§ What to produce
Search the material for "whole" and copy each line in which it is found.

§ Records supplied
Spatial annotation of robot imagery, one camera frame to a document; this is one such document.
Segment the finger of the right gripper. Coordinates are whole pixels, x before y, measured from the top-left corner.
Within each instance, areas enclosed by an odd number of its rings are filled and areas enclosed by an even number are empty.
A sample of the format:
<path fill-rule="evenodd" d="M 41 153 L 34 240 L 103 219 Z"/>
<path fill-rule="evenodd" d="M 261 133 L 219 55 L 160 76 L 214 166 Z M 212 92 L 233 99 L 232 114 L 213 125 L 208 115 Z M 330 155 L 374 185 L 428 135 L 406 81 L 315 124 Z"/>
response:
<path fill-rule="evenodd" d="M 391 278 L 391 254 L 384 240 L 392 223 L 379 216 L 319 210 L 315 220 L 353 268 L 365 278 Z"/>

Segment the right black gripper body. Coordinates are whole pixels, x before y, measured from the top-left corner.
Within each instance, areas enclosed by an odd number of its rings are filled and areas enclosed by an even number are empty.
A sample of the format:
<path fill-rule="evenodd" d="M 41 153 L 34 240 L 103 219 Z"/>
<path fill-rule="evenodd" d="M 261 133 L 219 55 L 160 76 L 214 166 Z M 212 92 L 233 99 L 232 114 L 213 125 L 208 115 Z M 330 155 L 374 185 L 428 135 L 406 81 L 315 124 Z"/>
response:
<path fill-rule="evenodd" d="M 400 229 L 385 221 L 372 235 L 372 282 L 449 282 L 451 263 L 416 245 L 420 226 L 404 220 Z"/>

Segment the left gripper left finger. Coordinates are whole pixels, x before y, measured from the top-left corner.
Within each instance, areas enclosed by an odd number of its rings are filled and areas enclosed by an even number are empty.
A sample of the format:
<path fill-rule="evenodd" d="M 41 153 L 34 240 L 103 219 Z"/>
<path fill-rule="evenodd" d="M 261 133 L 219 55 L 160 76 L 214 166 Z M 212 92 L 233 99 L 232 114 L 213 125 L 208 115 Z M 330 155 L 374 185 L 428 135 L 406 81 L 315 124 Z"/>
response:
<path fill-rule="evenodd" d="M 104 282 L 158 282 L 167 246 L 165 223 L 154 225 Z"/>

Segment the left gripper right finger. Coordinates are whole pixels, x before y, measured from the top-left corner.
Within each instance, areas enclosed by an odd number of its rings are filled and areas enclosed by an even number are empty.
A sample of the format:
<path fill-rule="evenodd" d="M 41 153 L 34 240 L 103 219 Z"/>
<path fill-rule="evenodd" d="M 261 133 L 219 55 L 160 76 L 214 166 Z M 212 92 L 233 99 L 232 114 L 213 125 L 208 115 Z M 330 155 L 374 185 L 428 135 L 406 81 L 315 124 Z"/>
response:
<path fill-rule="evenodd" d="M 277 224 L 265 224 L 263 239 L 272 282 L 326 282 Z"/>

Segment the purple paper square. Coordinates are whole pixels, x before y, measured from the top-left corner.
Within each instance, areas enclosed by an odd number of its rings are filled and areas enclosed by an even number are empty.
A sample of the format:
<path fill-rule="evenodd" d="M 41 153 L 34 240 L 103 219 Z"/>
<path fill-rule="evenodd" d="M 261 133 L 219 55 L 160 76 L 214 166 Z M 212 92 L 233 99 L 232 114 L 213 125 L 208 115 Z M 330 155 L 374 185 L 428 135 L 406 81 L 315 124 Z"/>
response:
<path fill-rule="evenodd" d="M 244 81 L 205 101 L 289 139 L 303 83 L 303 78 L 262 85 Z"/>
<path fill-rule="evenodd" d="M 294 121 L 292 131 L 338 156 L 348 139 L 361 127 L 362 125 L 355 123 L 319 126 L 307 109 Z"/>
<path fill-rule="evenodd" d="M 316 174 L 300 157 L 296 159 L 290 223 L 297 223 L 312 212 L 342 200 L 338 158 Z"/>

§ Answer section
Segment the finger of the right gripper. Coordinates are whole pixels, x before y, measured from the top-left corner.
Segment the right black gripper body. Coordinates are whole pixels, x before y, measured from the top-left corner.
Segment the left gripper left finger. Coordinates are whole pixels, x before y, measured from the top-left corner.
Segment the left gripper right finger. Coordinates are whole pixels, x before y, measured from the top-left corner.
Segment the purple paper square. Coordinates are whole pixels, x before y, measured from the top-left corner.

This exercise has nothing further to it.